Problem to solve: A line qualifies if it holds the string "green". Copy every qualifying line from the records.
*** Begin section ***
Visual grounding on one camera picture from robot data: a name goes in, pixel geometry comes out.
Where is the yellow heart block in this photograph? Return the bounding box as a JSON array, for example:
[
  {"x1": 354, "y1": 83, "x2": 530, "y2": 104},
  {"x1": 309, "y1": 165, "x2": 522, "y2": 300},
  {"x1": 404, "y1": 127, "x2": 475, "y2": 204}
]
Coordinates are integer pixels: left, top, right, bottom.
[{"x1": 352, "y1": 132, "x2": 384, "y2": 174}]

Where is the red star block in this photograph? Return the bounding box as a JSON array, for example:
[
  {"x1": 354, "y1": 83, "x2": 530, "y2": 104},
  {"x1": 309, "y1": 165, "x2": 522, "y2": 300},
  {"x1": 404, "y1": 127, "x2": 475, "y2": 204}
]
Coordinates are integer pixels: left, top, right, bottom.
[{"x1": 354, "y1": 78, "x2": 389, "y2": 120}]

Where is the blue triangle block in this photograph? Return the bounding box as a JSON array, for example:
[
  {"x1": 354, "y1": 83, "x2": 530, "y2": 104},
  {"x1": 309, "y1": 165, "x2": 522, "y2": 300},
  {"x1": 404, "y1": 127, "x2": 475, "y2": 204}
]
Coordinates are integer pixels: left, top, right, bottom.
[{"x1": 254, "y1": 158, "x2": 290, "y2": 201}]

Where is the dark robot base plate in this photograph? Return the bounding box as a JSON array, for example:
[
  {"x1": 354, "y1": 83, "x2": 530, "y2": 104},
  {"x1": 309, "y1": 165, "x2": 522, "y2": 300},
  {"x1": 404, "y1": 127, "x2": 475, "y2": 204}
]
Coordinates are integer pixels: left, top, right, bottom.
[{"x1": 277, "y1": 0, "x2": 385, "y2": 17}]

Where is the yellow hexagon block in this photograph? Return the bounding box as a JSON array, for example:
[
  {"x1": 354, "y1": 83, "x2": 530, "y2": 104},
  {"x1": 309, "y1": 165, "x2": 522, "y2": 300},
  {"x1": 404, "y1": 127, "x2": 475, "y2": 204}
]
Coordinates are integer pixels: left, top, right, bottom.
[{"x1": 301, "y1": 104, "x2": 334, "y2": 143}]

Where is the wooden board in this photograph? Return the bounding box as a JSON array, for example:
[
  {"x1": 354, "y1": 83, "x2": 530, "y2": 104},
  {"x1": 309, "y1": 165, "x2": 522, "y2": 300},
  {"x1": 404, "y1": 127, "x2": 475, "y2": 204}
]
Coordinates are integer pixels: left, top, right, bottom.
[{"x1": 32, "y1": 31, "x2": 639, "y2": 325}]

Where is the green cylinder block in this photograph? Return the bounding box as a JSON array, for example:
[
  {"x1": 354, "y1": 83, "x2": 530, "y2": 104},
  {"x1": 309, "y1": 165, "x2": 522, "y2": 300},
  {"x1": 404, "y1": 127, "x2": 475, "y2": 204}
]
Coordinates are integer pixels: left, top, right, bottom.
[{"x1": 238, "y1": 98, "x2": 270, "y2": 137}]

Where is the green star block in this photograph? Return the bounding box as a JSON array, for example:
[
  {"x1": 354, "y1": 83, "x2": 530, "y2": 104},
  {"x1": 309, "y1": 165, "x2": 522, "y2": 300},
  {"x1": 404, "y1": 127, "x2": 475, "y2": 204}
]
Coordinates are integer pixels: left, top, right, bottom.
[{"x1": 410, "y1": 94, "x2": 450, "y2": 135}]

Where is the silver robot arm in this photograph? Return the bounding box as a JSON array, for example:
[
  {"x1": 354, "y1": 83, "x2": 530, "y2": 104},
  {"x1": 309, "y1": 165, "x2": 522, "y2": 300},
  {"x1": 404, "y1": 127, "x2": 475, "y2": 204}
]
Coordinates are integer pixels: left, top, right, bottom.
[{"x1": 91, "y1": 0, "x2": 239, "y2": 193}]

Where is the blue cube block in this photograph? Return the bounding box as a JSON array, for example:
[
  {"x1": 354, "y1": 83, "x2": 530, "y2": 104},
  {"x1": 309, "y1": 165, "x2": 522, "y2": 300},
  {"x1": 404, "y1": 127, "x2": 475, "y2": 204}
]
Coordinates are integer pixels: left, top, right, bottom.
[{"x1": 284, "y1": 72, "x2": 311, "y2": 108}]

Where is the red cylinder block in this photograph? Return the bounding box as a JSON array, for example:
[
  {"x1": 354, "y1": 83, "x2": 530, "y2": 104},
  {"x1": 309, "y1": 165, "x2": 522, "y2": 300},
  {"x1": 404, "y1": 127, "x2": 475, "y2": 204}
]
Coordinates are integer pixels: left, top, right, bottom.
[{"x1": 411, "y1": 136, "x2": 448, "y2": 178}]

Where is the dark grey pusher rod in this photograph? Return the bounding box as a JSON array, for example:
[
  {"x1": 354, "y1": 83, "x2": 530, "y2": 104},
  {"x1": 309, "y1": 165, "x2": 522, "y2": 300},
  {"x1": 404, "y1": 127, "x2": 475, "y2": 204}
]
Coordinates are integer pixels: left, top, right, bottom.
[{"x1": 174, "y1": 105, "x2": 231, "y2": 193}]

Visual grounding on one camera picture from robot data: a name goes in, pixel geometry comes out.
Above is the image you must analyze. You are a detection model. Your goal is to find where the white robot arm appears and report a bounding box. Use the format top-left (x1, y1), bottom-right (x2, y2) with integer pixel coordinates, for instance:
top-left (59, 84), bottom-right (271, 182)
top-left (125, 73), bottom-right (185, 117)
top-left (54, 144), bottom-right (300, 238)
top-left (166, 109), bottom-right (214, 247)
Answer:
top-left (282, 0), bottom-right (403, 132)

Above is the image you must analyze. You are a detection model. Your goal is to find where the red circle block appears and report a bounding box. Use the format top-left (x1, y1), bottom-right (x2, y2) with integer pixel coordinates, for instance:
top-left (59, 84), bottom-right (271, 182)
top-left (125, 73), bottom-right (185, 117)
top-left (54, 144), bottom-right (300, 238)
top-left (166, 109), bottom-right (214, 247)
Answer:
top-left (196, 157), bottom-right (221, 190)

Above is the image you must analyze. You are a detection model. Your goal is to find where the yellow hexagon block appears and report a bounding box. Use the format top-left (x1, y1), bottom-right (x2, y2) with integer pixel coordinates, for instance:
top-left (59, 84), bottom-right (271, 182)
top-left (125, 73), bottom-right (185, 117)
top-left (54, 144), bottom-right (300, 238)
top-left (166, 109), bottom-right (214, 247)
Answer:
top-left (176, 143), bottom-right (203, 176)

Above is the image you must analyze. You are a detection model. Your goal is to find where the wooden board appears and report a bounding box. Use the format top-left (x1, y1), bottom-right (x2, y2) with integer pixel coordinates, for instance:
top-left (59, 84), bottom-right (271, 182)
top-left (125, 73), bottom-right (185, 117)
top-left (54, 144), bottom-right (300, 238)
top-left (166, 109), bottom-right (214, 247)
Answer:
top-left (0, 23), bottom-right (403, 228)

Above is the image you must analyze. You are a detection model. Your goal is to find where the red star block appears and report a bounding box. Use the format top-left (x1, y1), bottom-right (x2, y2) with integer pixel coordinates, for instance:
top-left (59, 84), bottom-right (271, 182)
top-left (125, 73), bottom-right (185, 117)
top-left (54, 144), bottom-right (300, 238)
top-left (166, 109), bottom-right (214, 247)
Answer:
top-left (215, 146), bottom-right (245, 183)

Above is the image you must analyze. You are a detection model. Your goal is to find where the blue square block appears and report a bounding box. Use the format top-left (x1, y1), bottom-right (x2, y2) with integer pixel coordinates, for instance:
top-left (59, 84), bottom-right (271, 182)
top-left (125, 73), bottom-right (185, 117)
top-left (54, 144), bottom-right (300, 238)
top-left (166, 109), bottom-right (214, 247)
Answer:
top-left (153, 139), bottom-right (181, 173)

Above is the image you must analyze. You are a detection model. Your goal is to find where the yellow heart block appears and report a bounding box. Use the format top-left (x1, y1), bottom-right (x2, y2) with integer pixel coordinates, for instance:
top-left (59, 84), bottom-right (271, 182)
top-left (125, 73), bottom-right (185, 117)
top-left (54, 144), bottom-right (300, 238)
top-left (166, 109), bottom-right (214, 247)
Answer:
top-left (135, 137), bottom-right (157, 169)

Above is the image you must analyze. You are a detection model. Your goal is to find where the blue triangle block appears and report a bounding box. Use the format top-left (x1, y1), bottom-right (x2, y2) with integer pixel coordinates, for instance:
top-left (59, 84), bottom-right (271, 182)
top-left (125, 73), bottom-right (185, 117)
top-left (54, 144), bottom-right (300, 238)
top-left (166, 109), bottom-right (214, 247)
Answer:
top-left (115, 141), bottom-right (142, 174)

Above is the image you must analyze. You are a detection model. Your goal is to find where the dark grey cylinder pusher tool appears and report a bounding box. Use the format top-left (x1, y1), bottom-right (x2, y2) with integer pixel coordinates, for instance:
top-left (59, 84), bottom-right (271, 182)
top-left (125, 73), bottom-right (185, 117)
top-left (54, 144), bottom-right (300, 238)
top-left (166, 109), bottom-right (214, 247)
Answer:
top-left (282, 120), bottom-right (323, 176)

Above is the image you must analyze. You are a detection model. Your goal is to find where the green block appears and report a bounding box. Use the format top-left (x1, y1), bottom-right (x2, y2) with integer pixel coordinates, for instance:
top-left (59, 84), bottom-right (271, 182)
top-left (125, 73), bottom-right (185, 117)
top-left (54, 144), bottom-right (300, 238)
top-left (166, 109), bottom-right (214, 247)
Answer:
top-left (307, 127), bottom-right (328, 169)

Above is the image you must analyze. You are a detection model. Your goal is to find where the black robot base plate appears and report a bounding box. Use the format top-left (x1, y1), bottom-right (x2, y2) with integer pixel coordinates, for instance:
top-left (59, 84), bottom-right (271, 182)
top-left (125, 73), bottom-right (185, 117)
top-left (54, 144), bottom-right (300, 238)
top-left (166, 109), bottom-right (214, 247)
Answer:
*** End section ***
Your solution:
Where is the green cylinder block in this photograph? Return the bounding box as a JSON array, for example:
Where is the green star block in this photograph? Return the bounding box as a JSON array, for example:
Above is the image you must analyze. You are a detection model. Your goal is to find where the green block appears and report a bounding box. Use the format top-left (x1, y1), bottom-right (x2, y2) with integer pixel coordinates, for instance:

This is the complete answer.